“Yo lo que le pido a los partidos políticos, a todos, es que se pongan a la altura de la situación. La gente no quiere ver peleas, declaraciones cruzadas por la prensa. Nos quieren ver trabajando, nos quieren ver unidos por Chile. Entonces, por favor, de una vez por todas, pónganse a la altura”, fueron las palabras del presidente Gabriel Boric desde La Moneda al oficialismo.
Esto, a minutos de que se iniciara en la sede del Partido Socialista el historiado cónclave convocado por el Socialismo Democrático, el cual contó con todas las fuerzas oficialistas, además de la Democracia Cristiana, pero dejando de lado al Frente Amplio y el Partido Comunista.
Pero el llamado del jefe de Estado, lejos de generar una instancia de acercamiento entre “las dos almas” del oficialismo, profundizó aún más el quiebre entre ambos conglomerados y de paso hizo que desde el Socialismo Democrático relativizaran su rol como articulador del sector.
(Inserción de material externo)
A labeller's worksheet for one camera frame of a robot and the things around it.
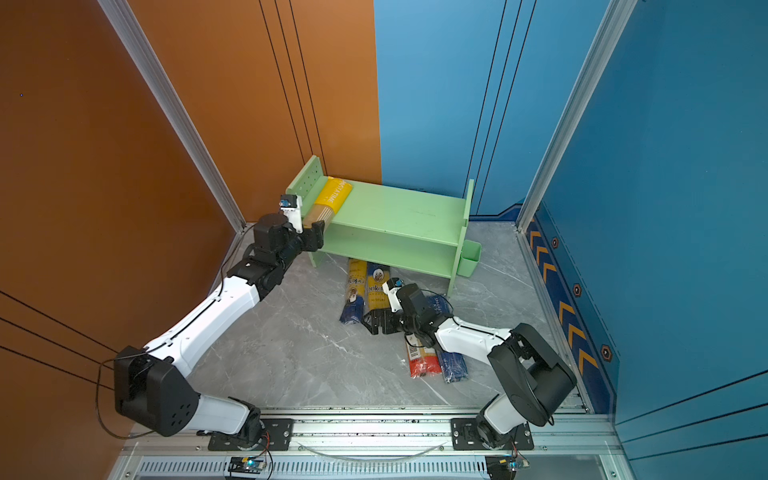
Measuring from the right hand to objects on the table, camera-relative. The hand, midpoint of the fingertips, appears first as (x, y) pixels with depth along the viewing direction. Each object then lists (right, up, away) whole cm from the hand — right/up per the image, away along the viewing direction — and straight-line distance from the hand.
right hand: (372, 319), depth 86 cm
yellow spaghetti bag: (-12, +34, -1) cm, 36 cm away
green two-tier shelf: (+6, +27, -3) cm, 27 cm away
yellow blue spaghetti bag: (-6, +7, +11) cm, 14 cm away
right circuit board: (+32, -31, -16) cm, 47 cm away
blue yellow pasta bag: (0, +5, +11) cm, 12 cm away
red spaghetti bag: (+14, -11, -3) cm, 18 cm away
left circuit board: (-29, -32, -15) cm, 45 cm away
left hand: (-16, +29, -6) cm, 33 cm away
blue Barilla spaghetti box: (+22, -11, -5) cm, 26 cm away
“No voy a pelear con el presidente, se está yendo, está deshabilitando el cargo. Hace tiempo que hace declaraciones más bien como dirigente que como presidente de la República. Tiene que ver con el síndrome del pato cojo”, fue la postura expresada por el diputado Jaime Mulet (FRVS).
Socialismo Democrático oficializa su quiebre con el bloque PC-FA
Y es que la intención de los presentes en la cita era claro: articular a la oposición sin el FA y el PC, como lo dejaron ver desde el PPD y el Partido Liberal.
“Al menos desde el Partido Liberal, nuestra posición es ser una oposición constructiva (…). No partimos con una premisa de mala fe (…). Hay dos miradas de oposición”, declaró el presidente del PL, Juan Carlos Urzúa.
Los cuestionamientos de los otrora miembros de Apruebo Dignidad a sus socios por el respaldo dado a la Ley Nain-Retamal, en el marco del Caso Gustavo Gatica, además de endilgarles la responsabilidad por los diversos episodios que afectaron la credibilidad del Ejecutivo, como la situación judicial de Manuel Monsalve, terminaron por quebrar la relación.
A esto se sumó el anuncio del Partido Comunista, secundado por el Frente Amplio, de salir a las calles tras concretarse el triunfo de José Antonio Kast, lo que no encontró eco en el Socialismo Democrático.
Por su parte, desde el FA le restaron importancia al cónclave de sus ahora ex socios, como lo dejó en evidencia el jefe de la bancada de diputados, Jaime Sáez, en entrevista con radio Pauta.
“Es importante que esos partidos que vienen en declive se unan para tener más fuerza, porque de lo contrario caen en cierta irrelevancia por el número”, disparó Sáez.
El legislador recalcó que “estamos hablando de partidos que han venido en un declive en cuanto a su representación popular, su representación social y a su fuerza propia. Son partidos que, al contrario del Frente Amplio, que ha avanzado en unidad, se han ido dividiendo”.
Consultado sobre la exclusión de su partido de este encuentro, el diputado Jaime Sáez aseveró que “de todas formas, a mí me parece que, más allá de lo coyuntural, nosotros hemos mantenido una unidad bastante férrea durante todo este periodo, de lo contrario no habríamos podido sacar prácticamente ninguna reforma, habría sido imposible sin unidad”.